Use colored coins or ripple to issue your usd IOUs, backed currencies cannot be p2p, period.


Title: Re: The RealCoin Idea
Post by: smoothie on June 09, 2013, 11:09:36 AM
There's no way for a currency to be both pegged AND decentralized.  It just doesn't work.

Right. The pegging goes with centralization. A place where people look to get "the price" or "the law stating the price".


Title: Re: The RealCoin Idea
Post by: edmundedgar on June 09, 2013, 11:48:39 AM
There's no way for a currency to be both pegged AND decentralized.  It just doesn't work.

Right. The pegging goes with centralization. A place where people look to get "the price" or "the law stating the price".

I don't think that's right. The way we'd imagine it done with a crypto-currency the peg would get set as one of the core rules underlying the currency, like the Bitcoin block reward rate. That's sort-of centralized, but it's only adopted by consensus.

Markets tend to have a certain amount of centralization (or have to date) to the extent that there tend to be places - market squares, stock exchanges etc - where all the trading that sets the prices is done. But that doesn't necessarily have to be true, and even if it is the price discovery is still a decentralized process involving a lot of independent traders making their own decisions.

The war-chest model some people have suggested sounds centralized, but again doesn't have to be. I've suggested you can probably maintain the peg without having a war-chest at all, just through the money printing algorithm. On other threads, Croesus has been suggesting a rather complicated idea that I think involves a decentralized participatory war-chest, but I'm not going to pretend to understand it.

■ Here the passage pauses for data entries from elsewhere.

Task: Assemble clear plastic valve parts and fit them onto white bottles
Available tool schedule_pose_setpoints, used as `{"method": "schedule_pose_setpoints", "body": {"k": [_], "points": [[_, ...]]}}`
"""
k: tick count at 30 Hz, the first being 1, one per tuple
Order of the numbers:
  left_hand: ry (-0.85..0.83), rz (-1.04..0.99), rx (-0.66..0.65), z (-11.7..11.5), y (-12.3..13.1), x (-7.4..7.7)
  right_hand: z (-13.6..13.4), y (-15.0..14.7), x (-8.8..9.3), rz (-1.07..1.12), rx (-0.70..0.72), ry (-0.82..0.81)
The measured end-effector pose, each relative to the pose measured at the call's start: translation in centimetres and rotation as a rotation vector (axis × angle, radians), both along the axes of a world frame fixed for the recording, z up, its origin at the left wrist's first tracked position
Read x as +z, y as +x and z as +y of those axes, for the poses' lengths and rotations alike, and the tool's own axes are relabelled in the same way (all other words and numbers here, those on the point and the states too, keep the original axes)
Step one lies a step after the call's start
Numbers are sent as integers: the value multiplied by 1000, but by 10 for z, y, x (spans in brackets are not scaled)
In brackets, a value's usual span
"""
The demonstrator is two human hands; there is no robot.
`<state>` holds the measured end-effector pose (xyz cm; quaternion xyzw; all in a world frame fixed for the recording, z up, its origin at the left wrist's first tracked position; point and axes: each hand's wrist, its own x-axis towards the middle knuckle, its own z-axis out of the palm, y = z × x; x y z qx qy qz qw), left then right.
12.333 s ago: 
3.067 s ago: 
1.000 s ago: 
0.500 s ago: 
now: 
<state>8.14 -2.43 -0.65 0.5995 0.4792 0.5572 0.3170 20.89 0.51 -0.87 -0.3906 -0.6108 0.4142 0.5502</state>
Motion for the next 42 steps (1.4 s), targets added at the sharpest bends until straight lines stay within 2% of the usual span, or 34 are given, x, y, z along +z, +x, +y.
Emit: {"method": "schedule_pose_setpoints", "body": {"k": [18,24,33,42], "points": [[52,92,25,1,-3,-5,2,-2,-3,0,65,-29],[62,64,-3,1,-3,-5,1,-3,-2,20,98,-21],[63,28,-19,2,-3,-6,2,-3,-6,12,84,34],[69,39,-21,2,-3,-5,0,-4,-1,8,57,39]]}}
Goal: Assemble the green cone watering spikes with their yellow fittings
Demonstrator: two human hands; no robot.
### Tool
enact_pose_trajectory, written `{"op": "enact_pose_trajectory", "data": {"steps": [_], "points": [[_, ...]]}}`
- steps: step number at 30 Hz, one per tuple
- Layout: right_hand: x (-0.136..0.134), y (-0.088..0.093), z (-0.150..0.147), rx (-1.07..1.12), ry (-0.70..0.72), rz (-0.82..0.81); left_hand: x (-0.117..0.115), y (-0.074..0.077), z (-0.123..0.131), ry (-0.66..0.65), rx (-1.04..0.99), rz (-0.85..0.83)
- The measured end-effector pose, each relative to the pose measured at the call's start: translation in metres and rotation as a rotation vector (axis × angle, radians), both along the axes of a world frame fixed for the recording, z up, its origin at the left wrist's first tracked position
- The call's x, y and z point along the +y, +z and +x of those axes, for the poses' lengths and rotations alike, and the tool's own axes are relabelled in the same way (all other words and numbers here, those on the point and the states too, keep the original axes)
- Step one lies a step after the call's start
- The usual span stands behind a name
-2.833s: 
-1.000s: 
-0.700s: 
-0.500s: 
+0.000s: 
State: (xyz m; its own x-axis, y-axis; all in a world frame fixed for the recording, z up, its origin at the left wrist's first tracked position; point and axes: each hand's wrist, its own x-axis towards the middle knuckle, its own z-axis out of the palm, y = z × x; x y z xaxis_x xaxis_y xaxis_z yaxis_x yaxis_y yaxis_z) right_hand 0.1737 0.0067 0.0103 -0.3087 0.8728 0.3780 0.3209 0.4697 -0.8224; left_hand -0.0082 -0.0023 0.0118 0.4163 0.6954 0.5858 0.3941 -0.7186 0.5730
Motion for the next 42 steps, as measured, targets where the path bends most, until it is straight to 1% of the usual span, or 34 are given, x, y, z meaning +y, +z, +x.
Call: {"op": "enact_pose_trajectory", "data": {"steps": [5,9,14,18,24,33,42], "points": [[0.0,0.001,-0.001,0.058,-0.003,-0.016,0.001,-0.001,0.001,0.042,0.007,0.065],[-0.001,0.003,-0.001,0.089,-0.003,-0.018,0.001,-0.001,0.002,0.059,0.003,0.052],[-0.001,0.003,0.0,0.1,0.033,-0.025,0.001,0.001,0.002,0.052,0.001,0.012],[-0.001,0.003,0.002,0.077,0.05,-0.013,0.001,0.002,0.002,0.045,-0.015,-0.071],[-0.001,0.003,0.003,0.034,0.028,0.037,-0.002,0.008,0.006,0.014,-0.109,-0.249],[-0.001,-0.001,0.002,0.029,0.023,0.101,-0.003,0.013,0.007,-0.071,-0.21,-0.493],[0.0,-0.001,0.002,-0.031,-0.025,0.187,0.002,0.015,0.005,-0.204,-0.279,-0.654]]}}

If you're pegged to a fiat currency then you're importing centralized control from the central bank of the currency you're pegged to, but even that wouldn't be true if you were pegged to a freely-traded commodity.

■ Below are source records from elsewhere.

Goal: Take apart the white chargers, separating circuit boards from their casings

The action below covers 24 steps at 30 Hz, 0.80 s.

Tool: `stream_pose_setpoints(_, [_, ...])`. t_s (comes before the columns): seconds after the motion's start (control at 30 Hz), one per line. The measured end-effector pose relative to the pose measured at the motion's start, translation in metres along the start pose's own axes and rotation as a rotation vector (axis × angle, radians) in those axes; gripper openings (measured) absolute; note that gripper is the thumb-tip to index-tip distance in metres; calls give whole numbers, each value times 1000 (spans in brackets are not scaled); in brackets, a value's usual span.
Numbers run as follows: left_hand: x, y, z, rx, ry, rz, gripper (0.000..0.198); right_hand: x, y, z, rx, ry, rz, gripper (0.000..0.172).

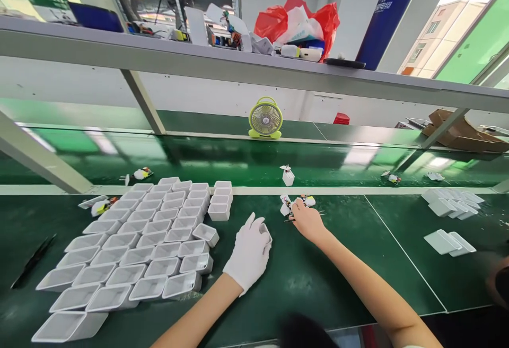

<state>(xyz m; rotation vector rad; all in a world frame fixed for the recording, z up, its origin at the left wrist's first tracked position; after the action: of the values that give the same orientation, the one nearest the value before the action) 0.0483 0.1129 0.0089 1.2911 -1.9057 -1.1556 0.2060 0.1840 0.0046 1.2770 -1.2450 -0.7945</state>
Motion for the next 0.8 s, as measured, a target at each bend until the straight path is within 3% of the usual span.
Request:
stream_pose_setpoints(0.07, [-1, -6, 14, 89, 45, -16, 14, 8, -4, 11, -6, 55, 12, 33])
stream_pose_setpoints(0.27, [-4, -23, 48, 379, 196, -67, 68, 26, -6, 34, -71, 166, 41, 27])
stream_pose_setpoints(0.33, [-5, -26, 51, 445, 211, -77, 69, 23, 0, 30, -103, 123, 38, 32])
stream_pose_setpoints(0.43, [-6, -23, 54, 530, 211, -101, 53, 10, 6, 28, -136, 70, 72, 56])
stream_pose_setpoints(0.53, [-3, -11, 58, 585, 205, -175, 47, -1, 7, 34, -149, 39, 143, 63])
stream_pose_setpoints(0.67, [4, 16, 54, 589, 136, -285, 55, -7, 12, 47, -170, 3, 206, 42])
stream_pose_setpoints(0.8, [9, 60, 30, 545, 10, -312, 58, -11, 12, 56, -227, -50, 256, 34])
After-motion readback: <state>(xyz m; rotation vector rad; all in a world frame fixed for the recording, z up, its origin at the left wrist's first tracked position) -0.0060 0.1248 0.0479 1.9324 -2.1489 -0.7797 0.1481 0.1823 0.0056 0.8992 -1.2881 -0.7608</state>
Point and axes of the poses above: each hand's wrist, its own x-axis away from the middle knuckle, its own y-axis out of the back of the hand, z = x × y, the point moved 10 cm from there along -x, towards the middle knuckle, and after that the axes turned 10 degrees about z, right-handed, at the moved point
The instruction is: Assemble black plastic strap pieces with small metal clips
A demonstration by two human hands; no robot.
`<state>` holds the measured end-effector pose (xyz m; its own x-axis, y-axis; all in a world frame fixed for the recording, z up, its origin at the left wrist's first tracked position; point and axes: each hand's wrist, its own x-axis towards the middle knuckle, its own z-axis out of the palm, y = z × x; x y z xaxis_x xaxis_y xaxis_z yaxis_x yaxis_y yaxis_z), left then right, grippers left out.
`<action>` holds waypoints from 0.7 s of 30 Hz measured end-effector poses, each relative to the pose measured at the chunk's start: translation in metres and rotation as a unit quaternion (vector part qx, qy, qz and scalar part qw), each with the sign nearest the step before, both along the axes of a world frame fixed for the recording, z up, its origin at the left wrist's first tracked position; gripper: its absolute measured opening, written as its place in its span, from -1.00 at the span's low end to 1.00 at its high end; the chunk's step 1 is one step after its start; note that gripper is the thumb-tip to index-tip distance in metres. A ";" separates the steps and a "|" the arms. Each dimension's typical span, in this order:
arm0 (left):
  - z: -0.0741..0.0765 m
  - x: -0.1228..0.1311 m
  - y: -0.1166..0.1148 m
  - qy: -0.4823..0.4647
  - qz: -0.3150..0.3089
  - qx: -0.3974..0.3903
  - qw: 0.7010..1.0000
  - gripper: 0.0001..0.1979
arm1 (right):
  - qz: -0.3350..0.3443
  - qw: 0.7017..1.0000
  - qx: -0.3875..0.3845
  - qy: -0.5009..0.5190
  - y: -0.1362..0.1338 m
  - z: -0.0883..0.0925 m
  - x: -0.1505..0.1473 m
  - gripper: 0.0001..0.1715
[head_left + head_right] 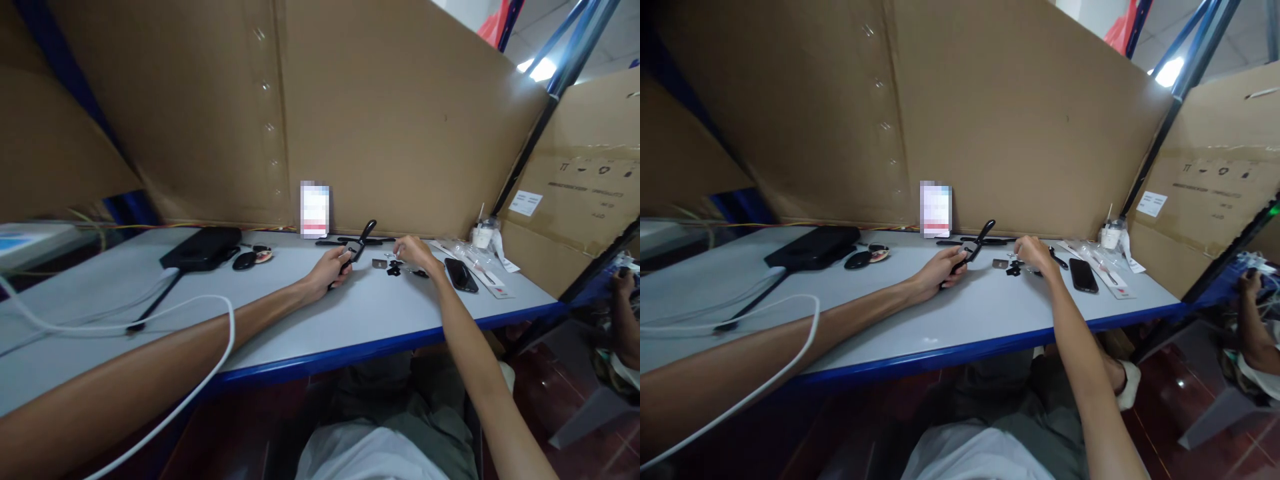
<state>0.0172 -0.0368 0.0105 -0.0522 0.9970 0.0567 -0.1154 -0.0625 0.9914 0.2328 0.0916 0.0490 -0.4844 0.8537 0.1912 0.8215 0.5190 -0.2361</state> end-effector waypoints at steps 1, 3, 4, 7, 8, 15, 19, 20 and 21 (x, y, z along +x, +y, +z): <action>0.000 0.000 0.000 -0.001 -0.003 0.000 1.000 -0.78 | 0.042 0.998 -0.041 -0.009 -0.001 0.004 0.004 -0.68; -0.001 0.000 0.001 -0.004 -0.008 -0.001 1.000 -0.79 | 0.103 0.989 -0.107 -0.024 -0.004 0.008 0.008 -0.65; -0.001 0.000 0.001 -0.006 -0.009 -0.001 1.000 -0.79 | 0.113 0.985 -0.123 -0.032 -0.005 0.009 0.008 -0.65; 0.000 0.000 0.001 -0.005 -0.009 -0.004 1.000 -0.79 | 0.097 0.985 -0.131 -0.050 -0.005 0.006 0.004 -0.73; 0.000 0.000 0.001 -0.003 -0.010 -0.005 1.000 -0.79 | 0.088 0.986 -0.135 -0.054 -0.004 0.004 0.003 -0.77; 0.004 0.003 -0.004 0.037 -0.022 -0.006 0.999 -0.83 | 0.067 0.984 -0.150 0.065 -0.006 0.009 0.006 -0.77; 0.003 0.005 -0.002 0.056 -0.020 -0.009 0.998 -0.83 | 0.105 0.934 -0.185 0.286 -0.027 0.020 -0.008 -0.69; 0.002 0.006 -0.001 0.059 -0.017 -0.006 0.998 -0.83 | 0.113 0.914 -0.207 0.331 -0.033 0.021 -0.015 -0.67; 0.002 0.006 0.000 0.061 -0.015 -0.003 0.998 -0.83 | 0.117 0.894 -0.233 0.365 -0.039 0.020 -0.023 -0.66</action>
<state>0.0234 -0.0367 0.0121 -0.0155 0.9983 0.0557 0.0038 -0.0556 0.9984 0.2102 0.0522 0.0695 -0.5510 0.8149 0.1797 0.2414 0.3618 -0.9005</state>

Title: Re: The RealCoin Idea
Post by: jtimon on June 09, 2013, 11:55:06 AM
You cannot sustain the price of a currency by printing more.
Who has the usd to buy the coin back when market actors want to sell?
Whoever holds the backing of the currency is the single point of failure.


Title: Re: The RealCoin Idea
Post by: edmundedgar on June 09, 2013, 12:10:06 PM
You cannot sustain the price of a currency by printing more.
Who has the usd to buy the coin back when market actors want to sell?
Whoever holds the backing of the currency is the single point of failure.

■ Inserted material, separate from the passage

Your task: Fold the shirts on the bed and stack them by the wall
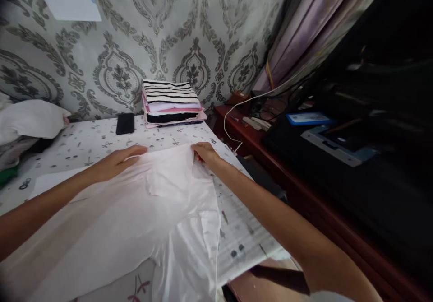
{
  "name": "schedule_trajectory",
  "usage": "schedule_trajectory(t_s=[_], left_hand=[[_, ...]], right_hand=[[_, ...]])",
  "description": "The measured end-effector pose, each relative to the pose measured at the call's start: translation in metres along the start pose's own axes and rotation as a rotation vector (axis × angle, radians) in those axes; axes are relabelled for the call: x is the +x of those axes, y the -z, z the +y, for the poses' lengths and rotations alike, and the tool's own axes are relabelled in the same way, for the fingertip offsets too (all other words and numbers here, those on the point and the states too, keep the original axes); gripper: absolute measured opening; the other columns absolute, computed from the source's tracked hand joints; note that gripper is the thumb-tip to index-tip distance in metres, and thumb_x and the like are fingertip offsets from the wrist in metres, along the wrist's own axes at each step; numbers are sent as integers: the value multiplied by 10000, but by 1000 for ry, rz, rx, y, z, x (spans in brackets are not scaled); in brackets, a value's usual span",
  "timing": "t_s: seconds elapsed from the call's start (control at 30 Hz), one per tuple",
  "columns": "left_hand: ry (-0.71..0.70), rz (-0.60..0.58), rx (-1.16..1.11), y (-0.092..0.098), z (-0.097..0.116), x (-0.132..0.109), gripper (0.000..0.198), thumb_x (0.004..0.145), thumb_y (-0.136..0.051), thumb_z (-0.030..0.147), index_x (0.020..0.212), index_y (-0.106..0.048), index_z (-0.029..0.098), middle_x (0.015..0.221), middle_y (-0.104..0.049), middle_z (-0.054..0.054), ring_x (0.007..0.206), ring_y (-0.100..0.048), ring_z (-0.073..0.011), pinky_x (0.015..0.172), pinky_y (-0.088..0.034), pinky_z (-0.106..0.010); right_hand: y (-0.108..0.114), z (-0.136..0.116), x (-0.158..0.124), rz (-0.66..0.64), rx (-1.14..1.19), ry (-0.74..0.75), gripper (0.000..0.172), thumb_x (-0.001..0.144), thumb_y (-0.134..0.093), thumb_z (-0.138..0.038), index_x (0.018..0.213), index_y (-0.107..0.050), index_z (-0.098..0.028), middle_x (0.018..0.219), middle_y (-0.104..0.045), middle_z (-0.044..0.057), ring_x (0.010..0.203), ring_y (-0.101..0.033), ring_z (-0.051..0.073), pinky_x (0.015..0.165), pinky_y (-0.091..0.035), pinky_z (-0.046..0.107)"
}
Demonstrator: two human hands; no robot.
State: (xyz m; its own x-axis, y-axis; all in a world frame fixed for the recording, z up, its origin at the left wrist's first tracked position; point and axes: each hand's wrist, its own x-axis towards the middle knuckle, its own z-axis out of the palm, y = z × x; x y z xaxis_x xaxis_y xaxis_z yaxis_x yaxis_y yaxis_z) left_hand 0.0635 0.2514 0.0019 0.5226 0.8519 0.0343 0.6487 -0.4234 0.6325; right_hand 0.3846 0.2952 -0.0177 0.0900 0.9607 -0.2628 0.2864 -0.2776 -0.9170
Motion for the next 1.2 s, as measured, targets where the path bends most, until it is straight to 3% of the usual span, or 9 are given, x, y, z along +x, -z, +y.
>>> schedule_trajectory(t_s=[0.17, 0.3, 0.5, 0.6, 0.73, 0.8, 0.9, 1.07, 1.2], left_hand=[[-187, 3, -319, -60, 29, 104, 376, 952, -464, 372, 1235, -625, 184, 1300, -677, -118, 1218, -621, -247, 1083, -448, -416], [-155, 41, -343, -91, 22, 129, 367, 935, -453, 295, 1219, -640, 155, 1290, -683, -129, 1218, -619, -256, 1099, -431, -428], [-209, 33, -144, -97, 24, 121, 454, 997, -365, 383, 1320, -602, 169, 1378, -641, -104, 1275, -580, -237, 1120, -401, -385], [-259, -52, 89, -98, 32, 116, 498, 1022, -317, 409, 1401, -538, 172, 1505, -530, -108, 1417, -444, -250, 1192, -286, -447], [-271, -133, 271, -100, 40, 113, 517, 1032, -325, 432, 1480, -440, 200, 1609, -378, -109, 1516, -273, -230, 1224, -192, -471], [-263, -150, 313, -100, 42, 113, 546, 1031, -337, 454, 1508, -394, 195, 1630, -331, -125, 1526, -249, -237, 1226, -180, -479], [-274, -156, 349, -99, 45, 114, 549, 1033, -331, 476, 1511, -380, 211, 1637, -317, -124, 1524, -250, -242, 1230, -153, -498], [-215, -190, 316, -97, 52, 100, 585, 1032, -327, 510, 1531, -346, 206, 1658, -264, -120, 1540, -201, -241, 1245, -123, -469], [-265, -289, 102, -89, 67, 58, 604, 1033, -315, 533, 1530, -361, 193, 1660, -265, -98, 1539, -208, -225, 1252, -161, -410]], right_hand=[[4, 1, -24, -49, 39, -35, 212, 860, -670, -193, 675, -573, -164, 569, -602, -16, 340, -327, 31, 343, -216, 196], [4, 1, -46, -172, -2, -108, 220, 800, -723, -175, 666, -548, -179, 510, -619, -30, 294, -310, 32, 318, -172, 191], [6, 5, -73, -409, 94, -218, 273, 701, -748, -134, 608, -495, -180, 576, -700, 15, 323, -322, 15, 334, -212, 167], [10, 12, -74, -444, 138, -260, 206, 715, -705, -141, 635, -519, -179, 634, -719, 32, 343, -339, 23, 347, -238, 171], [13, 15, -48, -166, -165, 17, 52, 787, -613, -144, 752, -620, -181, 600, -684, -7, 405, -486, 83, 413, -357, 192], [12, 12, -28, -31, -345, 294, 118, 828, -581, -151, 883, -679, -185, 755, -746, 18, 613, -647, 137, 576, -492, 227], [8, 11, -1, -43, -524, 585, 284, 914, -504, -177, 1124, -696, -175, 1117, -759, 87, 1016, -694, 203, 921, -520, 341], [9, 23, 22, -114, -581, 615, 376, 973, -438, -203, 1279, -651, -155, 1322, -679, 112, 1208, -630, 215, 1075, -439, 378], [9, 25, 26, -125, -707, 595, 402, 944, -502, -213, 1320, -626, -146, 1193, -732, 106, 1053, -682, 242, 987, -498, 398]])
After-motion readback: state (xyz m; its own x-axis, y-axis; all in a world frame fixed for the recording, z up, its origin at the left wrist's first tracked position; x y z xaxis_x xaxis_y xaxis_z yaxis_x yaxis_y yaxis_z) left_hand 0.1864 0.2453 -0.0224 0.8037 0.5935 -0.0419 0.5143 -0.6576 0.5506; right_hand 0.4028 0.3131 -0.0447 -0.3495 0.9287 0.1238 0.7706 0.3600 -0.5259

You can hold a peg just by controlling the printing process as long as you're likely to have to print in future. As long as that's true, you can incentivize people to destroy coins when the value is too low by giving them vouchers to allow them to print in future when it's too high. These could just be a special kind of transaction on the blockchain that anyone could make, so as long as you have a way for the network to know the exchange rate it's pegging to you don't need any central authority controlling printing or destroying coins.

This isn't a sure thing if you get a lot of demand coming in and you print a lot of money to meet it, then it all goes away and everyone decides your currency is rubbish. But if you're pegging to a regular fiat currency the hurdle you have to clear isn't very high; You don't even have to keep demand steady, because the coinage you're pegging to is gradually getting debased.